Before federal habeas corpus relief can be granted the petitioner must exhaust all available state remedies on all grounds alleged in the petition. 28 U.S.C. § 2254(b) and (c); Rose v. Lundy, 455 U.S. 509, 102 S. Ct. 1198, 71 L. Ed. 2d 379 (1982); Picard v. Connor, 404 U.S. 270, 92 S. Ct. 509, 30 L. Ed. 2d 438 (1971). Further, this exhaustion requirement is not satisfied unless the habeas petitioner explicitly refers to a federal constitutional standard in presenting his claim to the state courts. See Klein v. Harris, 667 F.2d 274 (2d Cir. 1981); Daye v. Attorney General of the State of New York, 663 F.2d 1155 (2d Cir. 1981), petition for hearing in banc granted, hearing in banc April 13, 1982; Johnson v. Metz, 609 F.2d 1052 (2d Cir. 1979); Twitty v. Smith, 614 F.2d 325 (2d Cir. 1979); Wilson v. Fogg, 571 F.2d 91 (2d Cir. 1978). It is clear from the petition herein, and as the respondent concedes, that the petitioner has exhausted available state remedies on the grounds presented in this petition. However, in reaching the merits in this federal habeas corpus proceeding the only federal ground to be considered is that petitioner's retrial on the unresolved counts violated his Fifth Amendment right against double jeopardy. See 28 U.S.C. § 2254(a).
The double jeopardy clause of the Fifth Amendment provides that no person shall "be subject for the same offence to be twice put in jeopardy of life or limb". The Supreme Court has found the double jeopardy clause to consist of three separate guarantees. The double jeopardy clause protects against (1) a second prosecution for the same offense after acquittal, (2) a second prosecution for the same offense after conviction and (3) multiple punishments for the same offense. North Carolina v. Pearce, 395 U.S. 711, 717, 89 S. Ct. 2072, 2076, 23 L. Ed. 2d 656 (1969) (footnotes omitted). Justice Rehnquist dissenting in Whalen v. United States, 445 U.S. 684, 699, 100 S. Ct. 1432, 1442, 63 L. Ed. 2d 715 (1980), notes that historians trace the origins of our constitutional guarantee against double jeopardy back to the days of Demosthenes.
The issue to be decided herein is whether any of these guarantees were violated by petitioner's retrial for the felony murder of one Flagg and attempted murder of one Tranumm after acquittal at a first trial on the common law murder count and conviction on the attempted robbery count. For the reasons stated hereinafter, it is my judgment that petitioner's retrial on the felony murder count after his conviction on the attempted robbery count was barred by the Fifth Amendment protection against double jeopardy.

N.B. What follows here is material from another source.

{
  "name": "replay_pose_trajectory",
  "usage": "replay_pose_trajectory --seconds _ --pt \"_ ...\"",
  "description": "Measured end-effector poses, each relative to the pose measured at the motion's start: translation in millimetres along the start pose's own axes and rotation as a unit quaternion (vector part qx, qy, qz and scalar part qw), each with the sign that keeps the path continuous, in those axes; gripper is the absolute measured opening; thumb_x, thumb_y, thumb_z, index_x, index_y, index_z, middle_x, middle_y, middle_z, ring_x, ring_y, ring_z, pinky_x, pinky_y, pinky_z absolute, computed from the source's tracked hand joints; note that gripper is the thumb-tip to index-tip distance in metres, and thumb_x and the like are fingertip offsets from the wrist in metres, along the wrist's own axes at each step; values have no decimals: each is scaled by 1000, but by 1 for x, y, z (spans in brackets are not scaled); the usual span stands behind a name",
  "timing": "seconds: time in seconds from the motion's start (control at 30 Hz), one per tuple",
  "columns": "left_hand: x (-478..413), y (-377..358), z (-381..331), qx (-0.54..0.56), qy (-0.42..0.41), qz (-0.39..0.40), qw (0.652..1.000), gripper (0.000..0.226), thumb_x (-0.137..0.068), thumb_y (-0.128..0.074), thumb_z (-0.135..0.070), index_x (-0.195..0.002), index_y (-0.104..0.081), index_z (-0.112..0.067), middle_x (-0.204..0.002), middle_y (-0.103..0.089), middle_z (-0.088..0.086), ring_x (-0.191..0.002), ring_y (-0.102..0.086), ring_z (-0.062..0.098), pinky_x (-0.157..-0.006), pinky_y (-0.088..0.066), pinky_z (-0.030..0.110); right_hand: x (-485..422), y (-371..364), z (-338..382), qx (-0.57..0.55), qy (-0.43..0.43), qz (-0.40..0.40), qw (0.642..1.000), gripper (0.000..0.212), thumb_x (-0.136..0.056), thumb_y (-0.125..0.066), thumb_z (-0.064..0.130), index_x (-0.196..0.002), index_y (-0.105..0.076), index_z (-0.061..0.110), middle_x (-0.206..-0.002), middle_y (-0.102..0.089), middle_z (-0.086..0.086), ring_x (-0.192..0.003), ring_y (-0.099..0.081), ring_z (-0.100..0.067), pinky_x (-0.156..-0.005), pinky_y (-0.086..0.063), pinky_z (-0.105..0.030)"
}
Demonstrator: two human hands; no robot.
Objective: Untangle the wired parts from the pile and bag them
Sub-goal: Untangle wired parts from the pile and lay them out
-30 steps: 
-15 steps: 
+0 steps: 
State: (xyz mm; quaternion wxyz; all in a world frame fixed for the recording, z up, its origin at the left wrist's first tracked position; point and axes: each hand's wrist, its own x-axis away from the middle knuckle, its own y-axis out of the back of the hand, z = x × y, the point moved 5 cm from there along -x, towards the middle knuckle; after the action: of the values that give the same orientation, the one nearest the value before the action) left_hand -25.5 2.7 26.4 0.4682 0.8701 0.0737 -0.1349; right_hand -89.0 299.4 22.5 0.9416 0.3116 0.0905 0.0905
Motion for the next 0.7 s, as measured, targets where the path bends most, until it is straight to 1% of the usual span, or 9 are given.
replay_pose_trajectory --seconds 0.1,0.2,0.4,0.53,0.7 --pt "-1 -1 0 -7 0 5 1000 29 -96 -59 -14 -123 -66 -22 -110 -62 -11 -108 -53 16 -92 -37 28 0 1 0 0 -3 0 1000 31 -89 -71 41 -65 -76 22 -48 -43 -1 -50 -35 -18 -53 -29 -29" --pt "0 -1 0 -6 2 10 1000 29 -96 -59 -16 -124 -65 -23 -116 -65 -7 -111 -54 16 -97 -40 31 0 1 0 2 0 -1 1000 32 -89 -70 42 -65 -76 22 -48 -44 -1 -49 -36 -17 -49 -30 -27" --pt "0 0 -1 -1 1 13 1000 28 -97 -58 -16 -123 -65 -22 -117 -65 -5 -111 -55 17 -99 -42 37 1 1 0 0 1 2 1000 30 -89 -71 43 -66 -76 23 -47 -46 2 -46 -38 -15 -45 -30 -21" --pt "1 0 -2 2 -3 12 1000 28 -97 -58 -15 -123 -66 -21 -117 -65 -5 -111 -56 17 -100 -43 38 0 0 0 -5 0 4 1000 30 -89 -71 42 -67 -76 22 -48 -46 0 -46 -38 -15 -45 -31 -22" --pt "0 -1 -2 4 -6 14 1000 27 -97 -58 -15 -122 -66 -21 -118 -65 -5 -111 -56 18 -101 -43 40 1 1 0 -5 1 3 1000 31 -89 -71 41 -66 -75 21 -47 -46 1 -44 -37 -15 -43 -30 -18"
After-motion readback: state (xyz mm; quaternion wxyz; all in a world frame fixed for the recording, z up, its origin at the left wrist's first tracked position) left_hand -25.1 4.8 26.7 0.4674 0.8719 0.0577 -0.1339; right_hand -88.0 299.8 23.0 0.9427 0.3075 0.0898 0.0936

In determining whether two offenses are the same for purposes of applying double jeopardy protection the rule of Brown v. Ohio, 432 U.S. 161, 97 S. Ct. 2221, 53 L. Ed. 2d 187 (1977), must be considered. In Brown, quoting Blockburger v. United States, 284 U.S. 299, 304, 52 S. Ct. 180, 182, 76 L. Ed. 306 (1932), the Supreme Court held:
"the applicable rule is that where the same act or transaction constitutes a violation of two distinct statutory provisions, the test to be applied to determine whether there are two offenses or only one, is whether each provision requires proof of a fact which the other does not.'
Brown v. Ohio, supra, 432 U.S. at 166, 97 S. Ct. at 2225. If each statute in question requires proof of an additional fact which the other statute does not, the offenses are not considered the same under the Blockburger test for double jeopardy purposes. Id.

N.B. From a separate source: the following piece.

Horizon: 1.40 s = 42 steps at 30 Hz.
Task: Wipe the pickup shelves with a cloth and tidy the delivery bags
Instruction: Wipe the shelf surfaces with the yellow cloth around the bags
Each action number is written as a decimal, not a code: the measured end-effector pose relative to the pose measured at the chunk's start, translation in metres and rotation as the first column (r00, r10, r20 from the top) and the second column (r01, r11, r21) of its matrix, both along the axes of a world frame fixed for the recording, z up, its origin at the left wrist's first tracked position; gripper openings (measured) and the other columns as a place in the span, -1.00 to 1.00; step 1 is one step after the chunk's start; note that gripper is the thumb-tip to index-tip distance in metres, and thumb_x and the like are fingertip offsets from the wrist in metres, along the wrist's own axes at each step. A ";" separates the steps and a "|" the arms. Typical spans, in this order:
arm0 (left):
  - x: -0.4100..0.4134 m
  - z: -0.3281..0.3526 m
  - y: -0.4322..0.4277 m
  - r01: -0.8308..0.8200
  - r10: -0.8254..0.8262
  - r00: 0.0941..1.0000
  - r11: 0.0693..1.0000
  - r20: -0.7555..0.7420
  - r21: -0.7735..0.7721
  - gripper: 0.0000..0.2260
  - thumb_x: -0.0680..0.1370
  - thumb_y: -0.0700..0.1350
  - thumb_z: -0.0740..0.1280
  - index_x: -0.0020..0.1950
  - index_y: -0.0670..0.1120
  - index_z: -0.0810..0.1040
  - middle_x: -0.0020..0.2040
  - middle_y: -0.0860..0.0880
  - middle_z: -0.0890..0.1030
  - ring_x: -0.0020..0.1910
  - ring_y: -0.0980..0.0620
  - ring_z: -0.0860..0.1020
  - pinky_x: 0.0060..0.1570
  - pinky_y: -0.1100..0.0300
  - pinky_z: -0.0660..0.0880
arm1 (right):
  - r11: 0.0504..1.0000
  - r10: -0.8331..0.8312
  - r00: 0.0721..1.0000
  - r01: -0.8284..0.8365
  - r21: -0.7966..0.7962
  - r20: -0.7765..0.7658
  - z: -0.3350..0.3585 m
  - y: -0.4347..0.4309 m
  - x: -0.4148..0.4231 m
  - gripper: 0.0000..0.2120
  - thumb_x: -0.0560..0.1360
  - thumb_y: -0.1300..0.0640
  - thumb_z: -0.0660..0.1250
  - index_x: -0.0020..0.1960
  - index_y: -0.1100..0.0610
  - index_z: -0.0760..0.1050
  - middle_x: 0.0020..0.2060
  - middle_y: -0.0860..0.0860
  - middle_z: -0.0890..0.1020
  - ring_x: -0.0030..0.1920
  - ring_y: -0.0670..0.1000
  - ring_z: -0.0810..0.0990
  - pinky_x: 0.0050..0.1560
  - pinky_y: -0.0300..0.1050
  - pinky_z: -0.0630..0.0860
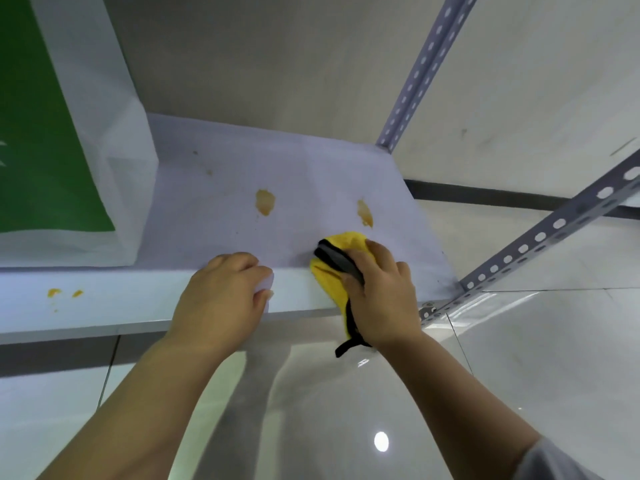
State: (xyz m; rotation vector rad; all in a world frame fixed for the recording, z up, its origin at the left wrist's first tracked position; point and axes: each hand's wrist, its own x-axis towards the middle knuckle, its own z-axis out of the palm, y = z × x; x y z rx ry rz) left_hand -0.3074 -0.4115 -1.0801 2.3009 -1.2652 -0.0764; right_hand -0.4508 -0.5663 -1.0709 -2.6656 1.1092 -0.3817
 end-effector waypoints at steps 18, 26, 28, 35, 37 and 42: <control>0.004 -0.006 -0.005 -0.098 0.097 0.994 0.995 -0.052 -0.016 -0.79 0.45 -0.03 0.42 0.05 -0.03 0.67 0.07 -0.03 0.65 -0.03 -0.06 0.59 0.02 0.16 0.42 | 0.984 -0.099 0.994 0.104 -0.145 0.042 -0.010 -0.147 0.069 -0.66 0.57 0.06 0.11 0.32 -0.08 0.36 0.39 0.04 0.32 0.17 0.28 0.33 0.19 0.12 0.25; 0.005 -0.006 -0.007 -0.094 0.095 0.993 0.995 -0.063 0.013 -0.81 0.43 -0.03 0.44 0.02 -0.02 0.68 0.03 -0.02 0.65 -0.05 -0.08 0.58 -0.08 0.22 0.36 | 0.998 0.012 0.990 -0.020 -0.057 -0.139 -0.010 -0.154 0.087 -0.53 0.51 -0.32 0.05 0.33 -0.16 0.35 0.35 -0.08 0.41 0.32 0.15 0.34 0.31 0.08 0.19; 0.004 -0.004 -0.007 -0.101 0.102 0.993 0.995 -0.067 0.025 -0.81 0.42 -0.04 0.45 0.02 -0.02 0.68 0.03 -0.02 0.65 -0.05 -0.08 0.57 -0.10 0.23 0.34 | 0.990 0.122 0.988 -0.128 -0.053 -0.099 -0.009 -0.128 0.077 -0.56 0.50 -0.30 0.13 0.32 -0.19 0.39 0.36 -0.10 0.42 0.32 0.11 0.36 0.31 0.05 0.25; 0.002 -0.003 -0.006 -0.103 0.104 0.989 0.995 -0.103 0.010 -0.77 0.44 -0.05 0.43 0.08 -0.04 0.66 0.11 -0.03 0.62 0.04 -0.07 0.55 -0.04 0.20 0.37 | 0.862 0.500 0.866 -0.498 -0.092 0.008 -0.019 -0.058 0.024 -0.58 0.45 -0.13 0.27 0.31 -0.13 0.45 0.37 -0.08 0.44 0.30 0.14 0.42 0.26 0.05 0.32; 0.002 -0.003 -0.005 -0.108 0.106 0.985 0.994 -0.140 -0.007 -0.76 0.45 -0.05 0.41 0.10 -0.05 0.65 0.15 -0.03 0.60 0.09 -0.05 0.53 0.01 0.23 0.35 | 0.912 0.405 0.914 -0.404 -0.075 0.003 -0.017 -0.080 0.034 -0.59 0.47 -0.15 0.28 0.31 -0.15 0.45 0.38 -0.10 0.42 0.32 0.18 0.37 0.32 0.05 0.32; 0.007 -0.002 0.000 -0.096 0.096 0.980 0.995 -0.173 0.005 -0.79 0.47 -0.02 0.40 0.06 -0.05 0.65 0.22 0.08 0.55 0.18 0.07 0.45 -0.01 0.40 0.21 | 0.999 -0.044 0.998 0.044 -0.005 -0.046 -0.012 -0.131 0.071 -0.50 0.49 -0.36 0.06 0.34 -0.17 0.34 0.40 -0.09 0.34 0.32 0.24 0.26 0.34 0.12 0.19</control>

In applying the Blockburger test, the elements of the offenses as identified by New York State must be accepted by this court. Garner v. Louisiana, 368 U.S. 157, 169, 82 S. Ct. 248, 254, 7 L. Ed. 2d 207 (1961). Under New York Penal Law § 110.00 an attempt to commit a crime is defined as "with intent to commit a crime, he engages in conduct which tends to effect the commission of such crime." Murder is defined under the Penal Law § 125.25 as "with intent to cause the death of another person, he causes the death of such person..." Felony murder is defined in the same section. A person can be found guilty of this crime when he
commits or attempts to commit robbery ... (or other enumerated felonies) and, in the course of and in furtherance of such crime ... he ... causes the death of a person....
Under the New York Penal Law, a person can be found guilty of robbery when "in the course of committing a larceny, he uses or threatens the immediate use of physical force". N.Y.Penal Law § 160.00.

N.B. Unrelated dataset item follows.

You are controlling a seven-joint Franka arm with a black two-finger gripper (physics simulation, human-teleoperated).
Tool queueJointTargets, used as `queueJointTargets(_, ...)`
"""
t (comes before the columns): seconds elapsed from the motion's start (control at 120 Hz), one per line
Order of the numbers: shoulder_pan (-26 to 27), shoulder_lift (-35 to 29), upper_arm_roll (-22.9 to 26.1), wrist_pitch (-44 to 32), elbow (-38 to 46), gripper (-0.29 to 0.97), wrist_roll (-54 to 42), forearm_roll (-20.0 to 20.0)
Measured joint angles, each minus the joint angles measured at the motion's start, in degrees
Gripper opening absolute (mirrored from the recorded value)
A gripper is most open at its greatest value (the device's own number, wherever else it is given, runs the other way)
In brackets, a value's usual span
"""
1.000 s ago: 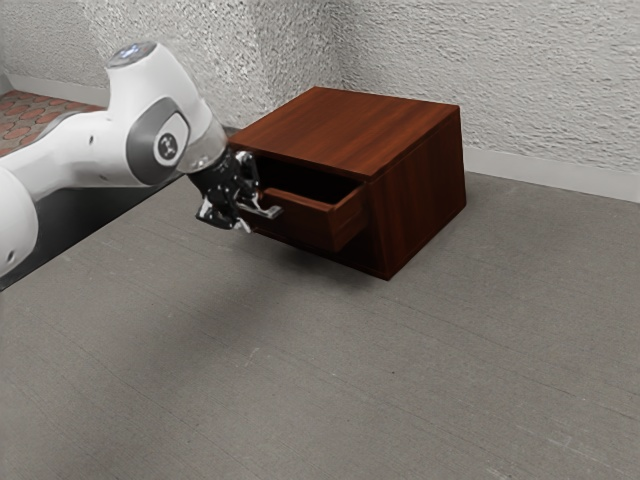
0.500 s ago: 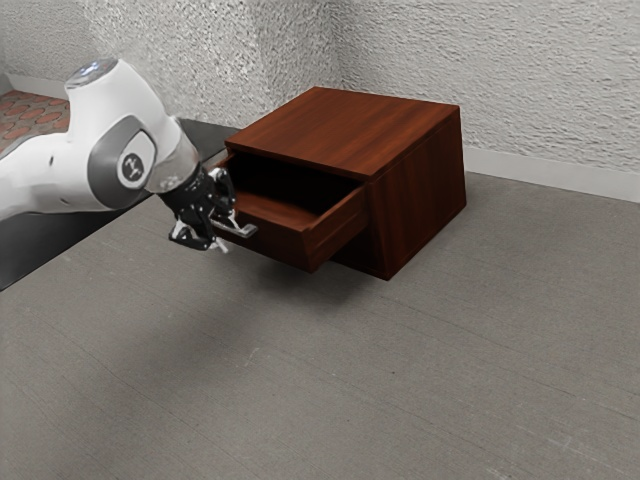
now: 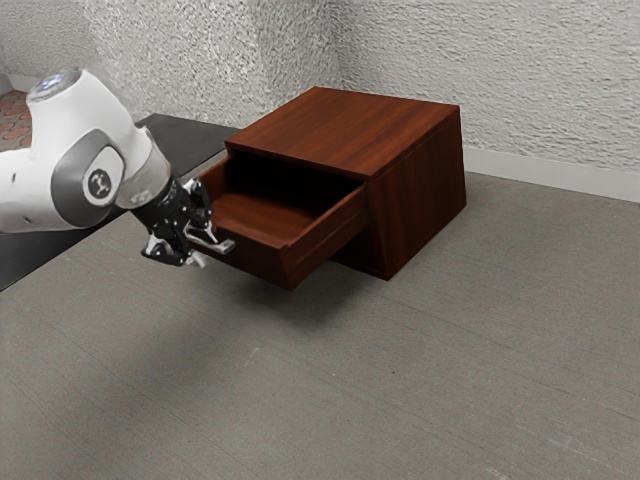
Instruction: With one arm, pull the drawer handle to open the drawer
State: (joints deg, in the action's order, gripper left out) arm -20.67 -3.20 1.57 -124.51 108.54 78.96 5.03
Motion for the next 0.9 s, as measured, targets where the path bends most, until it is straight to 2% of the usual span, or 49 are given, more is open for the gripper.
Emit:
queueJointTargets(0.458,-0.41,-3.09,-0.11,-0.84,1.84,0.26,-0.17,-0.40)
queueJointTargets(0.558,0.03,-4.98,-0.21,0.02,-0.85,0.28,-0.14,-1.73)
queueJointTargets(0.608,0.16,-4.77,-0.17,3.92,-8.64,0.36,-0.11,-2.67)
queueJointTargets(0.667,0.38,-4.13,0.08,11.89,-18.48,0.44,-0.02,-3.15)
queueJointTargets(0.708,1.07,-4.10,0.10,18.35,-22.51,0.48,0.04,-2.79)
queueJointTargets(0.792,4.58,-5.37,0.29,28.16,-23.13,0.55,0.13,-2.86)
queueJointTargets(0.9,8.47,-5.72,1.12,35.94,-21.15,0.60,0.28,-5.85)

In the present circumstances, petitioner was originally convicted by a jury verdict on April 28, 1972 for conduct that was a necessary element of the more serious crime, felony murder, which he was later convicted of in a second trial. Because proof of the underlying felony, in this case attempted robbery, is always a necessary element of the crime of felony murder, the two offenses in my judgment must be considered the same under the Blockburger test. In Harris v. Oklahoma, 433 U.S. 682, 97 S. Ct. 2912, 53 L. Ed. 2d 1054 (1977), the Supreme Court held that a robbery prosecution was barred by double jeopardy subsequent to a conviction for felony murder, the underlying felony of which was the robbery. The Supreme Court found that the double jeopardy clause would be violated if a person who had been convicted of a crime having several elements included in it was then subsequently tried for a lesser included offense.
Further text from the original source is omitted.